### GOAL OF THE EXERCISE
When a line in the records contains the string "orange", copy that line.
START RECORD EXCERPTS
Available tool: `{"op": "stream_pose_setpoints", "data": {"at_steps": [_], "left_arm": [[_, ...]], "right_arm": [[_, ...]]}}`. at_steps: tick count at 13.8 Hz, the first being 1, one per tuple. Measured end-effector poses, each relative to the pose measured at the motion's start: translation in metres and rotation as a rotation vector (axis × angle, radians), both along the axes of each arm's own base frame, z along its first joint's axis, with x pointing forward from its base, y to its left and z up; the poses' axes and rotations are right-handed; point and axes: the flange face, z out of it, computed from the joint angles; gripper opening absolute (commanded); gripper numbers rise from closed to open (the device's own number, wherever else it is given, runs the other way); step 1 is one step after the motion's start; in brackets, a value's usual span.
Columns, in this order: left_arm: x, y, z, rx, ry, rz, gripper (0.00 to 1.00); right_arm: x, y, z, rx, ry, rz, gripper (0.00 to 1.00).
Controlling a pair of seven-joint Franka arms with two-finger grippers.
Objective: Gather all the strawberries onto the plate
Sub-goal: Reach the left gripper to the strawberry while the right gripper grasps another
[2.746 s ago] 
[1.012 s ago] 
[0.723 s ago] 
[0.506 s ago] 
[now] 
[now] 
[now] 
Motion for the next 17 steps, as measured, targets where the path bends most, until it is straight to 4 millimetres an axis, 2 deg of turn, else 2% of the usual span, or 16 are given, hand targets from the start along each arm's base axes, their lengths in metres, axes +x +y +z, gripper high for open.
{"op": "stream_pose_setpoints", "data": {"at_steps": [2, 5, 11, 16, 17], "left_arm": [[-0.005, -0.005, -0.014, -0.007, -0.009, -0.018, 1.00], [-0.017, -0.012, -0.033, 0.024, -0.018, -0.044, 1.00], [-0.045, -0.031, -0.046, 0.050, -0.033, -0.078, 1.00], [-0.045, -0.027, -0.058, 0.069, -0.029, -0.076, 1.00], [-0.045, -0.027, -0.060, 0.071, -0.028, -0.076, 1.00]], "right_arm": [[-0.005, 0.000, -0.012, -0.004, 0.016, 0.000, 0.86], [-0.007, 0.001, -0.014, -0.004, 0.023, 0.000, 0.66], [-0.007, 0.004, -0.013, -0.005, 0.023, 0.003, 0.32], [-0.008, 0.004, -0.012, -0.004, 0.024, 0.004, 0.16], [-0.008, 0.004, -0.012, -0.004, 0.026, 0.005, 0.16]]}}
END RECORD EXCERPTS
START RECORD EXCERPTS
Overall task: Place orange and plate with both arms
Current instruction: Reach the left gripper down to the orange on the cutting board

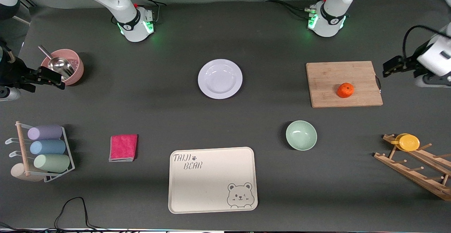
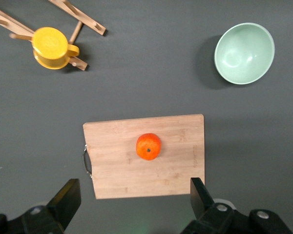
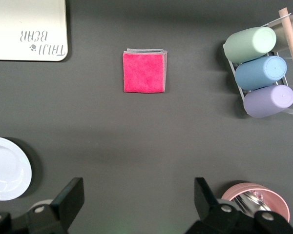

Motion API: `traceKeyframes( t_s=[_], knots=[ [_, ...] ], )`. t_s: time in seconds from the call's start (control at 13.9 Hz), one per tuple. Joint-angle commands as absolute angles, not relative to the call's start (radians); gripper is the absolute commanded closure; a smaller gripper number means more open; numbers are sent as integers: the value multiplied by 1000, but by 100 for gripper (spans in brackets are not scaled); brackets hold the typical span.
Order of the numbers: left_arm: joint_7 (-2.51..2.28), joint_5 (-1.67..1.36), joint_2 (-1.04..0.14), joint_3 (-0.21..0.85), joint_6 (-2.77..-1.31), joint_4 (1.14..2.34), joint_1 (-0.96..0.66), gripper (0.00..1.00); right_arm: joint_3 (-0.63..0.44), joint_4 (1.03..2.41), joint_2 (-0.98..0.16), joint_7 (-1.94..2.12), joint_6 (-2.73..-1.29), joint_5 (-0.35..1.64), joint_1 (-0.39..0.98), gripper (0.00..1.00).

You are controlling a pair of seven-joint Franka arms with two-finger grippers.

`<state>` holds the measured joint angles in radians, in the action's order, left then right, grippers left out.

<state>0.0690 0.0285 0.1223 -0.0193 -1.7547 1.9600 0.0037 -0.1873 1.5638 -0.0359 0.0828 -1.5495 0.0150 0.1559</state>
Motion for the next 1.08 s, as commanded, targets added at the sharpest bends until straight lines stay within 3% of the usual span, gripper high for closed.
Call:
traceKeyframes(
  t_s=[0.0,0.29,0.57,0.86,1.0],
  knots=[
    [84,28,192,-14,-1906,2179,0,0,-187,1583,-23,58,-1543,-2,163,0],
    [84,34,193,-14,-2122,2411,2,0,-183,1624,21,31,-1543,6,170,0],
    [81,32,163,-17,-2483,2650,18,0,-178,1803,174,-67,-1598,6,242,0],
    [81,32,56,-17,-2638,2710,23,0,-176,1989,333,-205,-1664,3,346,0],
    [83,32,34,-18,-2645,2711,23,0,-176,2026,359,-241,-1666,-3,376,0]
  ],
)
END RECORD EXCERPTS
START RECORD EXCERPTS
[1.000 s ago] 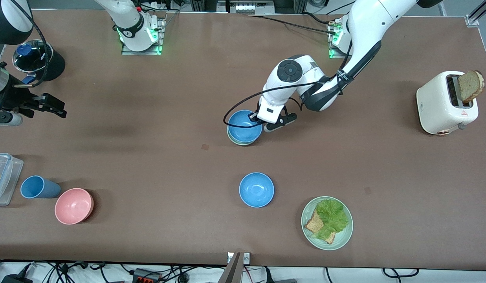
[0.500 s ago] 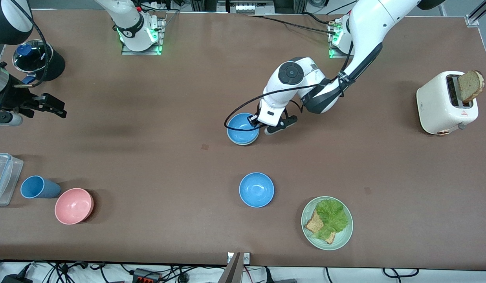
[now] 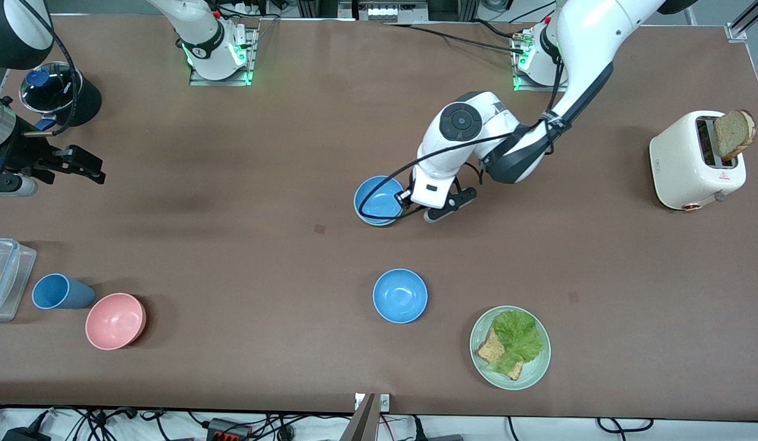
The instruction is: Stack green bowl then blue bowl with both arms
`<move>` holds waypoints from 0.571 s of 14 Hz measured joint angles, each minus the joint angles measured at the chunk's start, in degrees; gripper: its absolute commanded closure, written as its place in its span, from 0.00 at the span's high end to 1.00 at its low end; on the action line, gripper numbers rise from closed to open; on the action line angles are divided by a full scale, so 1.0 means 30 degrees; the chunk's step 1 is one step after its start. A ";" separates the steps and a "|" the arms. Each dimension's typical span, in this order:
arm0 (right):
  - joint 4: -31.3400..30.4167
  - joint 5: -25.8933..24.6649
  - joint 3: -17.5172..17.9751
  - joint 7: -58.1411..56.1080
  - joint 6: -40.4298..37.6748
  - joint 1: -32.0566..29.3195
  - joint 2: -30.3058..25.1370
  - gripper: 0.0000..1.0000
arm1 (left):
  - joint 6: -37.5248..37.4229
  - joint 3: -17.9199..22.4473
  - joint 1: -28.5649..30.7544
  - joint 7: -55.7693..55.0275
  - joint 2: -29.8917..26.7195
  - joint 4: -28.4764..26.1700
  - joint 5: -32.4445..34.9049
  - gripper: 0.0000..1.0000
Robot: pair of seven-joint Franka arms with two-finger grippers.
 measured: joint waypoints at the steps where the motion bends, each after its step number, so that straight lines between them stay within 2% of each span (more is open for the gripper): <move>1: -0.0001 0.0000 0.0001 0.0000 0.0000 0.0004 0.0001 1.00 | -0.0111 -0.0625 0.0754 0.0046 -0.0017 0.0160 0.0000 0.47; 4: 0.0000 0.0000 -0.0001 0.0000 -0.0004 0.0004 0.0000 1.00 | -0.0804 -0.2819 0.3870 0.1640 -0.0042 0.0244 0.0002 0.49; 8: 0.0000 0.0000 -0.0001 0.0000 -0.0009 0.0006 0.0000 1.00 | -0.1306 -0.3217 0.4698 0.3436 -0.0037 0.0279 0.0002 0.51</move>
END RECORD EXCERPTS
### ANSWER BOX
Overall task: Place orange and plate with both arms
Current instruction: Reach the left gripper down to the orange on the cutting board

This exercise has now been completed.